The museum is estimated to hold more than 6100 Native American remains that have not been repatriated despite the passage of the Native American Graves Protection and Repatriation Act in 1990.

==Dickson Mounds==
The Dickson Mounds Museum, located in Lewistown, is an archaeological museum of Illinois's Native American history. Exhibits include hands-on displays, dioramas, photos and artifacts that depict area cultures from the Ice-Age to the 19th century. The museum grounds comprise 230 acre including the Eveland Village, the excavated remains of three early Native American buildings.

==Lockport Gallery==
The Lockport Gallery, located in Lockport, features changing exhibitions of past and contemporary Illinois artists and artisans. The gallery is located in the 1850 Norton Building, which was originally used to house grain, a supply store, and a dormitory for canal crews. The building functioned as a grain-processing facility until the 1950s. The gallery temporarily closed in October 2015.

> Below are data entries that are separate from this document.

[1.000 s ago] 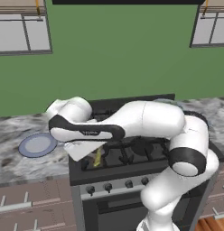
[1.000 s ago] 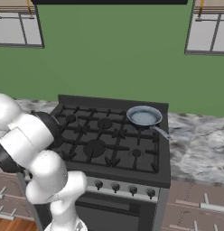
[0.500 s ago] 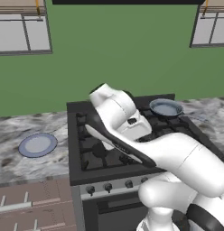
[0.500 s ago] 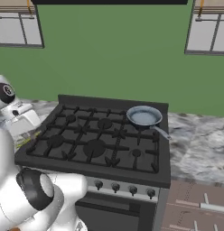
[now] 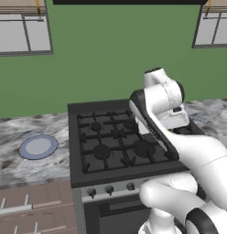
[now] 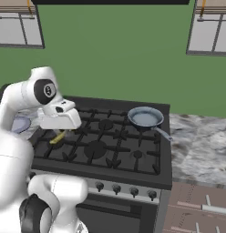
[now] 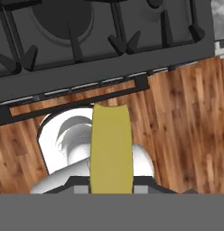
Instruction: Pick up the butter stick and place it in the pan. Then turn on the burner for the pan.
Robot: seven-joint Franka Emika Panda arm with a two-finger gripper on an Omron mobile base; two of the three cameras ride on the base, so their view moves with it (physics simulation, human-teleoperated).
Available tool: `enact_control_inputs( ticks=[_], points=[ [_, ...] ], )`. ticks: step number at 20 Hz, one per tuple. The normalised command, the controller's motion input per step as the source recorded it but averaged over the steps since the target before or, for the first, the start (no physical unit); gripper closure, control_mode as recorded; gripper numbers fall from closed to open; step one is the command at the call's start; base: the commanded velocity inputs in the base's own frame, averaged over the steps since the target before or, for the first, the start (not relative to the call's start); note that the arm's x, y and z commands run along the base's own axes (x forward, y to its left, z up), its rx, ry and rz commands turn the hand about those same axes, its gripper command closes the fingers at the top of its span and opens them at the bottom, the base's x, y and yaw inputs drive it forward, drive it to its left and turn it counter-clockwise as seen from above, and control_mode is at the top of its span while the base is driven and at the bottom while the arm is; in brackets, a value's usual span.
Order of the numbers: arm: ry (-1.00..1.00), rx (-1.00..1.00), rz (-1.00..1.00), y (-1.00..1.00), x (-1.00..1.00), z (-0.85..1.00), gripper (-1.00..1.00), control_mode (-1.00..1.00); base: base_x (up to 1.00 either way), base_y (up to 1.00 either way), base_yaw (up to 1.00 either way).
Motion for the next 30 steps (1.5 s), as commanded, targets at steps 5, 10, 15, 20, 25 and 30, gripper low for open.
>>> enact_control_inputs(
  ticks=[5,10,15,20,25,30],
  points=[
    [0.1,0.22,-0.06,-0.93,0.55,0.18,1.0,-1.0,0.0,0.0,0.0],
    [0.1,0.2,-0.1,-0.8,0.64,0.28,1.0,-1.0,0.0,0.0,0.0],
    [0.06,0.17,-0.08,-0.71,0.64,0.13,1.0,-1.0,0.0,0.0,0.0],
    [0.0,0.14,-0.02,-0.56,0.63,0.0,1.0,-1.0,0.0,0.0,0.0],
    [0.0,0.04,0.0,-0.41,0.65,0.0,1.0,-1.0,0.0,0.0,0.0],
    [-0.01,0.0,0.0,-0.3,0.6,-0.04,1.0,-1.0,0.0,0.0,0.0]
  ],
)
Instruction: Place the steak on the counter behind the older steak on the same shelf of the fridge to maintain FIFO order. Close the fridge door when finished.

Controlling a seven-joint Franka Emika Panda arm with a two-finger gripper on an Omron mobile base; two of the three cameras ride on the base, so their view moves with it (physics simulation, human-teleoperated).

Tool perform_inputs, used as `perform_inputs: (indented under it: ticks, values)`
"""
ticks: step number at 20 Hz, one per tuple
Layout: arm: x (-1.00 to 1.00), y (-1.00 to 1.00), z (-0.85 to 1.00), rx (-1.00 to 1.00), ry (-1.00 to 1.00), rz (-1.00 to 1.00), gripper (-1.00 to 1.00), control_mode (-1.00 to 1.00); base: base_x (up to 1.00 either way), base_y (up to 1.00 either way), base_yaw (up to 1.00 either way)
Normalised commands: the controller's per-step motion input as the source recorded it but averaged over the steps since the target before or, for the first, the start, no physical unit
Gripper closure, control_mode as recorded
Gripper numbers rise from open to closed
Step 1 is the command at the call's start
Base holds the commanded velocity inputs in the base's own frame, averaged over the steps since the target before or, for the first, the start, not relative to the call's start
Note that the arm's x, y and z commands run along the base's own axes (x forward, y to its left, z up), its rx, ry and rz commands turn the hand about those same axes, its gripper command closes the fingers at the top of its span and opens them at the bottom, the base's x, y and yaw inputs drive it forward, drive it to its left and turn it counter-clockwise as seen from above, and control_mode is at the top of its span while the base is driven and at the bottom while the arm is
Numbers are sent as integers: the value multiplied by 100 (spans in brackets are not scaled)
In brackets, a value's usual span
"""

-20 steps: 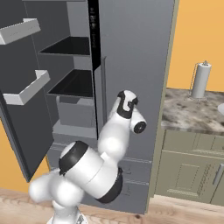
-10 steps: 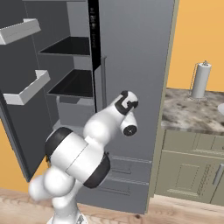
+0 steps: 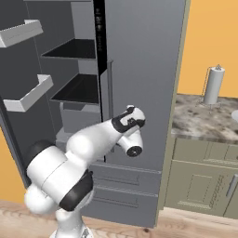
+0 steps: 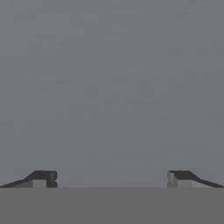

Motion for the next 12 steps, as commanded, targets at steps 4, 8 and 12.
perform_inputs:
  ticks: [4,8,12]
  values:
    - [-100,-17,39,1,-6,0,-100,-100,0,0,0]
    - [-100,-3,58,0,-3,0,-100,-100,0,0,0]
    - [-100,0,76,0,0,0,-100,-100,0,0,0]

==Southern Illinois Art & Artisans Center==
The main gallery of the Southern Illinois Art & Artisans Center is the Southern Illinois Art Gallery, which features changing exhibits of contemporary and history Illinois artists, as well as fine art, decorative art and ethnographic art from the collections of the Illinois State Museum. The center also features the Southern Illinois Artisans Shop, which sells fine crafts from Illinois artisans and offers artisan workshops, demonstrations, and special arts and crafts events. The center is located in Whittington, near Rend Lake. The center closed in October 2015, and has not reopened.

==ISM Chicago Gallery==
The ISM Chicago Gallery, located in the James R. Thompson Center in Chicago, featured changing exhibits of fine and decorative arts. The gallery closed in October 2015, and has not reopened. As the state has sold the Thompson Center and has been relocating offices from the structure, the gallery's future is unclear.

==Governance==
Illinois Governor Jim Edgar, by executive order in 1995, made the State Museum part of the new Illinois Department of Natural Resources (IDNR).

The Illinois State Museum is, as of January 2019, a division of IDNR and consists of four museum facilities: the flagship Museum and the Research and Collections Center in Springfield, Dickson Mounds in Lewistown, and the Lockport Gallery in Lockport. The Museum has its own 11-member board, appointed by the Governor of Illinois with the advice and consent of the Illinois State Senate.

The Illinois State Museum is charged by state law with the responsibility "to collect and preserve objects of scientific and artistic value, representing past and present fauna and flora, the life and work of man, geological history, natural resources, and the manufacturing and fine arts; to interpret for and educate the public concerning the foregoing."